Construction began on what is now known as the MCI Great Hall in 1885. The building was originally used as the head office for the Bank of Montreal. Much of the area surrounding the building was destroyed in the Great Toronto Fire in 1904.
There are rumours that the old bank building is haunted. The rumours say that Dorothy, a bank teller in the 1950s, shot herself in the head in an upstairs women's washroom over a failed relationship with a co-worker. Some say that an apparition of a woman can be seen wandering the halls and sometimes looking out the building's upstairs window.
Photo: Toronto Archives
If one were to walk through the area now you would find yourself in one of the busiest areas in Toronto. Union Station is just west of this grand building and it's typical that you will see hundreds of people rushing down the street, frantically trying to get where they need to go.

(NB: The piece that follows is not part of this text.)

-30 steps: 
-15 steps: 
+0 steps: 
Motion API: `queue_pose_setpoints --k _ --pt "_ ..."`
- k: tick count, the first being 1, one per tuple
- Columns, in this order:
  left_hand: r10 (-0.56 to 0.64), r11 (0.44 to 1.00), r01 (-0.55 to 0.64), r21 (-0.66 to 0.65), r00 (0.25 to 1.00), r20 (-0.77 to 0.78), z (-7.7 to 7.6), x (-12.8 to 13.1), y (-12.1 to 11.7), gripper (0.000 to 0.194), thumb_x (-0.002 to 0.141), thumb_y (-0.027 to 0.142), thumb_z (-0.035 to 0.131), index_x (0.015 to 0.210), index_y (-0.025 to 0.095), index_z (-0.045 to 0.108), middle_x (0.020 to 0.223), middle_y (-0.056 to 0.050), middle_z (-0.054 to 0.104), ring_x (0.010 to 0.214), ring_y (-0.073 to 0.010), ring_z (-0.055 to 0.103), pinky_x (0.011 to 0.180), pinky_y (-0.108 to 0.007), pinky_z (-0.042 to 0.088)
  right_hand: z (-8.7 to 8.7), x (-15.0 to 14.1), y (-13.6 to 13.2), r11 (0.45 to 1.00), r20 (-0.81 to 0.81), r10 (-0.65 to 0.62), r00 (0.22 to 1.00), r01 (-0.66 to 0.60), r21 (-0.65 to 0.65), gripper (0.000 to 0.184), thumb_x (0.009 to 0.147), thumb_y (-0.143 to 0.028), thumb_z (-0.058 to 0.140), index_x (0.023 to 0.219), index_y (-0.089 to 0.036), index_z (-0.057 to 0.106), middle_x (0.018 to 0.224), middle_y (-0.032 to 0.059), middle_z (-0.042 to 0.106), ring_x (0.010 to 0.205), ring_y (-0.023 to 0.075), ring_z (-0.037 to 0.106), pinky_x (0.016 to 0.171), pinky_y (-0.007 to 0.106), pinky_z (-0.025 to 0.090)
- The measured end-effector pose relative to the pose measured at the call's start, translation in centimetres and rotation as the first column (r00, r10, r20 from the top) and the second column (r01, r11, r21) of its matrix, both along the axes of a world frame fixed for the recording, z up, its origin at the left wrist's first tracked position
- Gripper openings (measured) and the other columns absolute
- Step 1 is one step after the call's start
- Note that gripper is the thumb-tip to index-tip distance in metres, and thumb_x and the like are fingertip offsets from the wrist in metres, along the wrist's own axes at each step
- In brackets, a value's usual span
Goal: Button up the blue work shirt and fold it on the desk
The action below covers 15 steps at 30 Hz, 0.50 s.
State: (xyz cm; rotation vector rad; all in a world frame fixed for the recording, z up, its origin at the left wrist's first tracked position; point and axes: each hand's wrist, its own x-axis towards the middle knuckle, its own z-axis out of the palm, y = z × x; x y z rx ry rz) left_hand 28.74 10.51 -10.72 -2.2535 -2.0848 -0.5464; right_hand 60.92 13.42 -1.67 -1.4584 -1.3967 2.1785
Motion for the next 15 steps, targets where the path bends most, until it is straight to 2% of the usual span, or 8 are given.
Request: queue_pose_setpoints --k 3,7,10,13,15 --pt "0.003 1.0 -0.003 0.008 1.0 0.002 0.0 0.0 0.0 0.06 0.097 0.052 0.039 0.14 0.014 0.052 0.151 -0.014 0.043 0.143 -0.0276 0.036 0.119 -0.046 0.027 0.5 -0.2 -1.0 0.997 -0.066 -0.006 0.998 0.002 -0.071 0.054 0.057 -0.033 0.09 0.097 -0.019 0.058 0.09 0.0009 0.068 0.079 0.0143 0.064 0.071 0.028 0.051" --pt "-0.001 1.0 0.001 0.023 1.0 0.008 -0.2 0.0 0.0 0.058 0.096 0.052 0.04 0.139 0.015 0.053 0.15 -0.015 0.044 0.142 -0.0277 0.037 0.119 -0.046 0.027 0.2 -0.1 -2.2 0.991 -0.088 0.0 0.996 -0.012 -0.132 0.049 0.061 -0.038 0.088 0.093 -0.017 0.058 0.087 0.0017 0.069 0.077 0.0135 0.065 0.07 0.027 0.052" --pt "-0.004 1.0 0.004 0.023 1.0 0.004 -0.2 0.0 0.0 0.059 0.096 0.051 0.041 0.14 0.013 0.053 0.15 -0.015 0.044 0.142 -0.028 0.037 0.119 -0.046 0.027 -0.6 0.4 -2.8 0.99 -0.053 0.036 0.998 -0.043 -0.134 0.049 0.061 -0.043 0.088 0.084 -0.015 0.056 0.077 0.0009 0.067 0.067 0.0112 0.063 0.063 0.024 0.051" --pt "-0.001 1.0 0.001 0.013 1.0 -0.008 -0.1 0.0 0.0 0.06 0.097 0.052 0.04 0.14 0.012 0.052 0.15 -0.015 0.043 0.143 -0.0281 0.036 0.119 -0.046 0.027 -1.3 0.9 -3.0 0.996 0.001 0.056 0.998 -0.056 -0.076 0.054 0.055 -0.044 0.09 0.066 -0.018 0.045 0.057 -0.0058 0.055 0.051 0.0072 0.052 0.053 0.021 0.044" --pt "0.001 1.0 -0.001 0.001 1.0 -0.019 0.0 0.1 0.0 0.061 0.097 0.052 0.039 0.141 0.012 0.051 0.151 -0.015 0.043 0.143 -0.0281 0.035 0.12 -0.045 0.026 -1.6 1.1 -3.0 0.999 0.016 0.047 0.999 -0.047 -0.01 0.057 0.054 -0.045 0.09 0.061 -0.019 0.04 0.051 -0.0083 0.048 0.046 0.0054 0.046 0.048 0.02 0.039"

Modern-day Union Station was completed 40 years after the bank was built, but area had long been a transportation hub in the city. Previous incarnations of Union Station have always stood in this area, ensuring that Front Street remained a bustling area for the majority of Toronto's history.
Around the time of the Great Fire the area was the heart of Toronto's warehouse, manufacturing, and industrial industries. As the area south of Front Street was filled in, the neighbourhood became a prime commercial area in Toronto. O'Keefe Centre (now Hummingbird Centre, but soon to be something else) was opened in 1960.
Unfortunately, many of the buildings that were built just prior to the fire, or managed to survive the fire, have been since torn down. The Romanesque office building that once was part of the original Union Station was torn down in 1931. As you can see from the photo, the building just east of the Great Hall has since been replaced by a large glass office building. The building of O'Keefe Centre itself resulted in tearing down numerous structures.
And the area will continue to change in the future. Daniel Libeskind's L Tower will be coming to the area in the next few years.